1. repeat count times
2. For i :=0 to size(dst)-1 do
3. dst[i] :=H ( src[i mod size(src)] || dst[(i-1+size(dst)) mod size(dst) ] )

Note that we’re not trying to discourage ASICs with BlockPad, but ASICs could be discouraged by hashing the pad in chunks  in a pseudo-random order where includes every chunk has a high probability of having been selected, and where the index of the next chunk in the pad to hash is derived from the previous pad chunk contents using the RandMemoHash function proposed in my paper. The ASIC-unfriendly version is defined as :

Mine:

1. For each r in the nonce-range:
2. If H ( RandMemoHash( r || block ) || h || r) ) < 2^-d return r
3. else return null

In my previous post I explain how SPV nodes can use BlockPad without problem.

Verification time should not be a problem size the size of the data to hash would be approximately 4*MaxBlockSize, where currently in Bitcoin the amount is approximately 1*MaxBlockSize because of the hashing of each transaction to build the Merkle tree (assuming blocks are near full).

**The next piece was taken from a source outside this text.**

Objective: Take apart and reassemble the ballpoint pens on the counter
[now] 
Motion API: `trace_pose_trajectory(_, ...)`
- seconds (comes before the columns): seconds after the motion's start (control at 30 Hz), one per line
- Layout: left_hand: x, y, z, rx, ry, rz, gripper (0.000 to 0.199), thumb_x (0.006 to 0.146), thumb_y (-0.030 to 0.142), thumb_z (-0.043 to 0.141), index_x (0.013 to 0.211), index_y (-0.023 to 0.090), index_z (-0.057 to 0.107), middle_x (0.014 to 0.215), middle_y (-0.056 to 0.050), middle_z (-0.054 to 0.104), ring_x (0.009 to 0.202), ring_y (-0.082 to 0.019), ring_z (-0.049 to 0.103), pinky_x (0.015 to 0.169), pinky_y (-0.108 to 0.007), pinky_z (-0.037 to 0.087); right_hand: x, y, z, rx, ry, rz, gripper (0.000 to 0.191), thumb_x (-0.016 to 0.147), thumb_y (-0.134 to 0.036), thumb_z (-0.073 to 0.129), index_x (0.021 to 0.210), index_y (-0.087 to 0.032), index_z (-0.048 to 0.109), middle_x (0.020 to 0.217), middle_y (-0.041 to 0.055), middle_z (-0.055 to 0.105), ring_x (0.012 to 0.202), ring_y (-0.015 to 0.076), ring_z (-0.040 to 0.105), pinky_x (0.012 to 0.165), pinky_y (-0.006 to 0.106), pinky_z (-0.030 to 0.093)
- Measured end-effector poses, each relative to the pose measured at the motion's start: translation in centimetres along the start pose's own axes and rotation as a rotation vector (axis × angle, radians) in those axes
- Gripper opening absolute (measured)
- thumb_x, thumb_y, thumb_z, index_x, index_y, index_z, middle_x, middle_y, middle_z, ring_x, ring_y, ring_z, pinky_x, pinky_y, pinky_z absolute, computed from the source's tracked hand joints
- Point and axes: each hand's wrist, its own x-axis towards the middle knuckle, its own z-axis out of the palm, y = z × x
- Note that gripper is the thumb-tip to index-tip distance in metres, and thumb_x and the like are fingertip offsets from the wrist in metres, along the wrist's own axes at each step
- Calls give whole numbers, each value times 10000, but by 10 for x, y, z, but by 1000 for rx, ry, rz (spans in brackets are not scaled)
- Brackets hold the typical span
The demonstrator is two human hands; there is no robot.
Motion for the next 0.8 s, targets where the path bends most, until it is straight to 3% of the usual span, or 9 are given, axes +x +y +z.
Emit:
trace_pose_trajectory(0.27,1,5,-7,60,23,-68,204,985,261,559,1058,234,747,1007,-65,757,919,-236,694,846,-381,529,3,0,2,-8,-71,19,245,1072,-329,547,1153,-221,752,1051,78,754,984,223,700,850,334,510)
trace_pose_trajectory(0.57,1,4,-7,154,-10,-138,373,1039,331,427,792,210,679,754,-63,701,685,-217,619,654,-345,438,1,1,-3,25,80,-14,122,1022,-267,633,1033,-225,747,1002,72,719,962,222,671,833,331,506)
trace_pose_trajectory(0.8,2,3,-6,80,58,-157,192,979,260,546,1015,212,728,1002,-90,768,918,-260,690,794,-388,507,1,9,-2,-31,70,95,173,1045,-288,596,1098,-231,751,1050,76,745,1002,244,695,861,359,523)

As explained in the previous post, Bitcoin can implement a variation of BlockPad that still provides the same properties and maintains compatibility with current mining ASICs. The idea is that every time the time field or the MerkleRoot field change (generally after the 32-bit nonce has been fully scanned), a the pad must be re-hashed and the pad hash is referenced by the block header. I’ll make this a BIP. My aim is not to remove the incentive from miners joining pools to reduce the variability in payoffs, but to force miners to choose their own transactions to include. BlockPad miners can still join pools by publishing shares where they pay to the previous miners in the pool, such in p2pool.